> [ABOUT THIS TASK] Reproduce exactly, and only, the lines of the material below running from the line bearing "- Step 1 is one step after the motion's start" through the line bearing "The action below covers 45". Leave any pictures out.

* * * * * * * * *

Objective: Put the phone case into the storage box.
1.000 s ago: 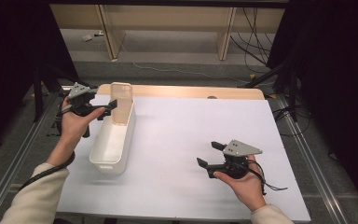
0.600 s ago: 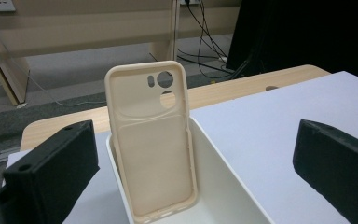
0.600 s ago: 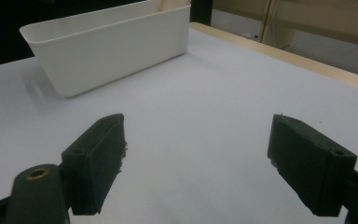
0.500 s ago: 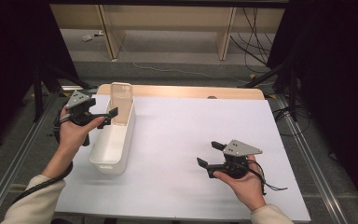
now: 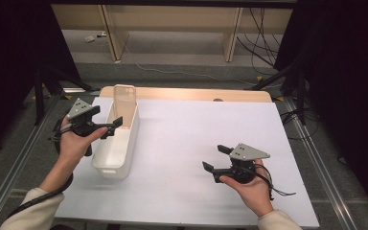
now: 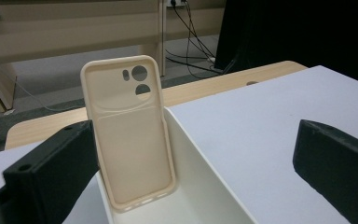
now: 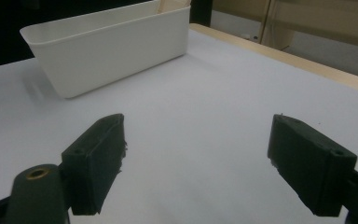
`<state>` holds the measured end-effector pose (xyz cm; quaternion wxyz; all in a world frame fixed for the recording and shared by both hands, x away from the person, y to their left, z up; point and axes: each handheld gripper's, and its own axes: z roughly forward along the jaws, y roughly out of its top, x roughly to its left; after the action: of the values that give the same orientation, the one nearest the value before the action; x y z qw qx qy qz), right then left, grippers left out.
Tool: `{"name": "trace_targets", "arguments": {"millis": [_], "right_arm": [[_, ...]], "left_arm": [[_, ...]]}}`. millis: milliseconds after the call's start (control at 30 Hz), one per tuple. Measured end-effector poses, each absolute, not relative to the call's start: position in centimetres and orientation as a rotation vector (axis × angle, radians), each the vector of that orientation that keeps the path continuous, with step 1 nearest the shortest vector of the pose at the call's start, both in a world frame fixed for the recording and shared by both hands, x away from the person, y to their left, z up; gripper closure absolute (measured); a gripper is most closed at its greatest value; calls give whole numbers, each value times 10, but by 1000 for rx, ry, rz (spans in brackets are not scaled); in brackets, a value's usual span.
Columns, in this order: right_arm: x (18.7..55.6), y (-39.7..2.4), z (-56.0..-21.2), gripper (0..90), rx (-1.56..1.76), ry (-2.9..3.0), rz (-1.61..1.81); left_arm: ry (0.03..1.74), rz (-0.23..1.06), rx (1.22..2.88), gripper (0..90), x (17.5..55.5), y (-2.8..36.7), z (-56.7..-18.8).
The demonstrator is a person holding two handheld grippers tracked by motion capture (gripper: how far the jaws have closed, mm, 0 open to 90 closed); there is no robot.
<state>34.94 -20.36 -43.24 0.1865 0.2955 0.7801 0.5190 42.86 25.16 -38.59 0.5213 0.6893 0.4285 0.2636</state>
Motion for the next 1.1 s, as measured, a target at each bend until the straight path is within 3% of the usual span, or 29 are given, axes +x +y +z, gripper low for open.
{"name": "trace_targets", "arguments": {"millis": [1100], "right_arm": [[349,-205,-431,202,828,2181,1471]], "left_arm": [[842,573,1687,0,369,224,-409]]}}
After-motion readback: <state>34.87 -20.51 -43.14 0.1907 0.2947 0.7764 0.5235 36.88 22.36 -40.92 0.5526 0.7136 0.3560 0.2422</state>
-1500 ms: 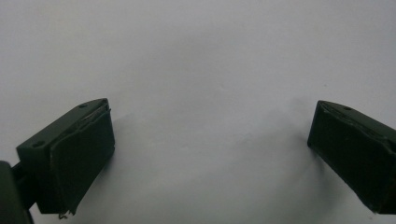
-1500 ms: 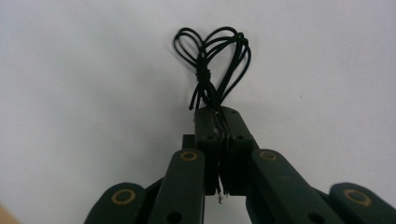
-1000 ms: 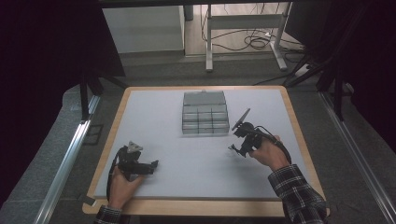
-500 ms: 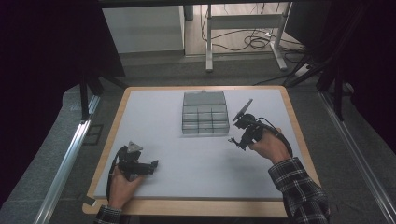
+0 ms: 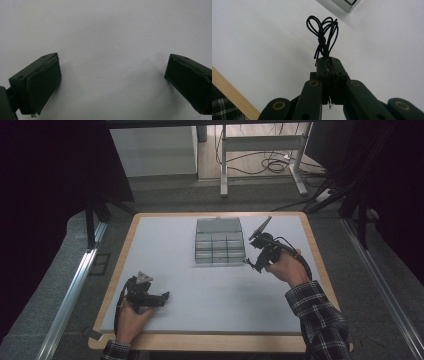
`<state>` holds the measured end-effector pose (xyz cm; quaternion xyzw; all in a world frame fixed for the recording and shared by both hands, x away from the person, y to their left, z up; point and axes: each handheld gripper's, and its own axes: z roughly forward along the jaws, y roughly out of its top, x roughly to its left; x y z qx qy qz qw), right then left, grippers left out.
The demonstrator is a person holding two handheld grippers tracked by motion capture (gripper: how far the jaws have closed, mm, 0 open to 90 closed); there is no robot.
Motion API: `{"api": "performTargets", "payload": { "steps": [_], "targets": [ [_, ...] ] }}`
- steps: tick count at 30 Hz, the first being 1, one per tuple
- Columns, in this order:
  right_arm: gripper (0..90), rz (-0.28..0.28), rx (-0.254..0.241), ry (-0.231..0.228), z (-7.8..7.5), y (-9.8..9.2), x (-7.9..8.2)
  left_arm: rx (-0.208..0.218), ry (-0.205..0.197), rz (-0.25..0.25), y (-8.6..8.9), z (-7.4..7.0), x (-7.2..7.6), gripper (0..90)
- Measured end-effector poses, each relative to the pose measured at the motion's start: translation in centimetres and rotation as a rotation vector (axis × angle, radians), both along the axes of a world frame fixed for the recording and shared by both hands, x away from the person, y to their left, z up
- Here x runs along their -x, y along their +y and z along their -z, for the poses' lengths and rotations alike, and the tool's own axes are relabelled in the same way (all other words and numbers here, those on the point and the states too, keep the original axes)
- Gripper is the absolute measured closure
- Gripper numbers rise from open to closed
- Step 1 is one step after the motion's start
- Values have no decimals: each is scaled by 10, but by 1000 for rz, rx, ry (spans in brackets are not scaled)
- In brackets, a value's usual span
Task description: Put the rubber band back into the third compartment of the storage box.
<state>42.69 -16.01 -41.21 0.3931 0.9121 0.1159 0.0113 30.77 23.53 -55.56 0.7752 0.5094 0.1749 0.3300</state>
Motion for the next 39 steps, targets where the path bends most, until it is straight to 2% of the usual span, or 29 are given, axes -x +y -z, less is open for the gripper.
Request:
{"api": "performTargets", "payload": {
  "steps": [10,16,39],
  "targets": [
    [868,29,-12,-28,-1,6,-13,0,0,0,0,0,0,5],
    [868,25,-15,-47,0,10,-18,5,-2,-3,0,0,0,5],
    [868,107,-79,-116,12,23,-49,9,-3,-6,-1,0,0,5]
  ]
}}
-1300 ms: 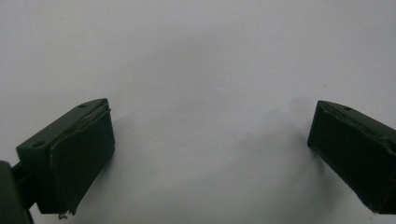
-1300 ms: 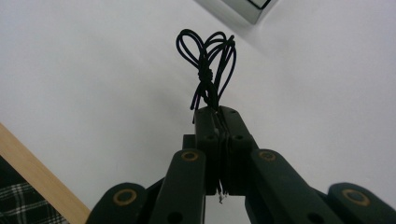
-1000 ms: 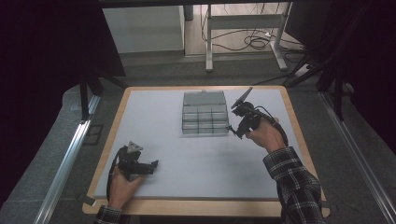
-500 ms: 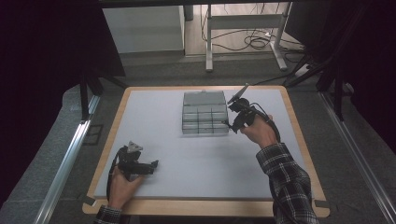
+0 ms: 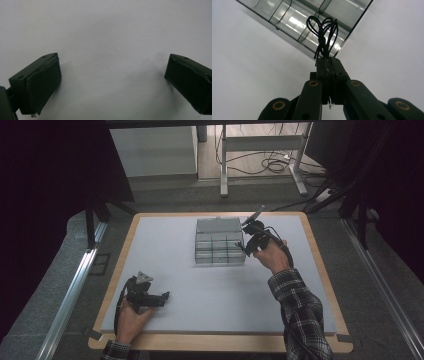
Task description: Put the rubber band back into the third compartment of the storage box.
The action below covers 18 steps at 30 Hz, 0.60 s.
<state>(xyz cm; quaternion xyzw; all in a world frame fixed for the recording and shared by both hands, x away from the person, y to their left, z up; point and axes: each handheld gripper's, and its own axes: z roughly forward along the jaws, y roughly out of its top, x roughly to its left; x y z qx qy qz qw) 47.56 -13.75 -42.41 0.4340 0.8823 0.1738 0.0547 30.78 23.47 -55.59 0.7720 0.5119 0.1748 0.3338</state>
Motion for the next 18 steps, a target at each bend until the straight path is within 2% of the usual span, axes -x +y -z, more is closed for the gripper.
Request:
{"api": "performTargets", "payload": {
  "steps": [18],
  "targets": [
    [867,44,-47,-66,13,10,-21,1,0,0,0,0,0,5]
  ]
}}
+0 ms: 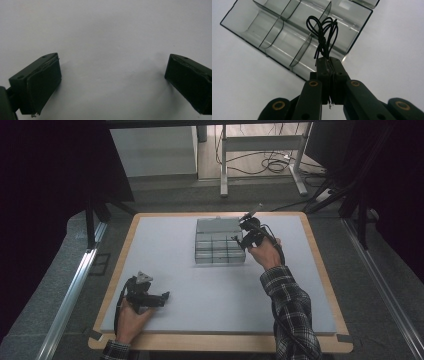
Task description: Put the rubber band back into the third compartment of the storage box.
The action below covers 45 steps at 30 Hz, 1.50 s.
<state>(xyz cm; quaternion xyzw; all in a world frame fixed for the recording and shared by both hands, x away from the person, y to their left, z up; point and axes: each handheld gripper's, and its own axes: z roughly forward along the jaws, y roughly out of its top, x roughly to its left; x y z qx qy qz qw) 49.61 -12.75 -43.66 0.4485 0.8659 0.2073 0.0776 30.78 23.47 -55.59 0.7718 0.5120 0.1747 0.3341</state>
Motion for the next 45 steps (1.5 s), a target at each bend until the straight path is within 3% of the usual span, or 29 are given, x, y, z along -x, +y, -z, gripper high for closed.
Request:
{"api": "performTargets", "payload": {
  "steps": [26,37,45],
  "targets": [
    [863,51,-58,-101,34,9,-25,1,0,-1,0,0,0,5],
    [851,63,-27,-135,48,13,-34,-8,3,6,1,0,0,5],
    [729,22,-3,-142,47,20,-33,-8,3,6,1,0,0,5]
  ]
}}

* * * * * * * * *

> [TASK RESULT]
- Step 1 is one step after the motion's start
- Values have no decimals: each is scaled by 10, but by 1000 for rz, rx, ry (spans in brackets are not scaled)
- In brackets, a value's usual span
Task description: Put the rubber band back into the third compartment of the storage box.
<state>42.69 -16.01 -41.21 0.3931 0.9121 0.1159 0.0113 30.77 23.53 -55.56 0.7752 0.5094 0.1749 0.3300</state>
Motion for the next 39 steps, targets where the path bends most, until it is straight to 2% of the usual span, or 29 are given, axes -x +y -z, less is open for the gripper.
Request:
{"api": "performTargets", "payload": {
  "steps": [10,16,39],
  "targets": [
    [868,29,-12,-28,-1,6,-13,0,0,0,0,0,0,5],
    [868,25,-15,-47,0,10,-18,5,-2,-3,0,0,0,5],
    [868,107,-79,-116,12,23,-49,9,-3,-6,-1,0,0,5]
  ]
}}
-1300 ms: 
-1300 ms: 
-1000 ms: 
-500 ms: 
+0 ms: 
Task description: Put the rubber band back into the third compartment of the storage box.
The action below covers 18 steps at 30 Hz, 0.60 s.
<state>(xyz cm; quaternion xyzw; all in a world frame fixed for the recording and shared by both hands, x away from the person, y to their left, z up; point and axes: each handheld gripper's, and its own axes: z roughly forward along the jaws, y roughly out of its top, x roughly to its left; x y z qx qy qz qw) 47.56 -13.75 -42.41 0.4340 0.8823 0.1738 0.0547 30.78 23.47 -55.59 0.7720 0.5119 0.1748 0.3338</state>
Motion for the next 18 steps, a target at each bend until the straight path is within 2% of the usual span, axes -x +y -z, more is closed for the gripper.
Request:
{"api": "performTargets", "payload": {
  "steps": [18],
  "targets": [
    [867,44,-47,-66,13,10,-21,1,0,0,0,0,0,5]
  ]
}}
+0 ms: 
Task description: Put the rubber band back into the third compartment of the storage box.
The action below covers 45 steps at 30 Hz, 1.50 s.

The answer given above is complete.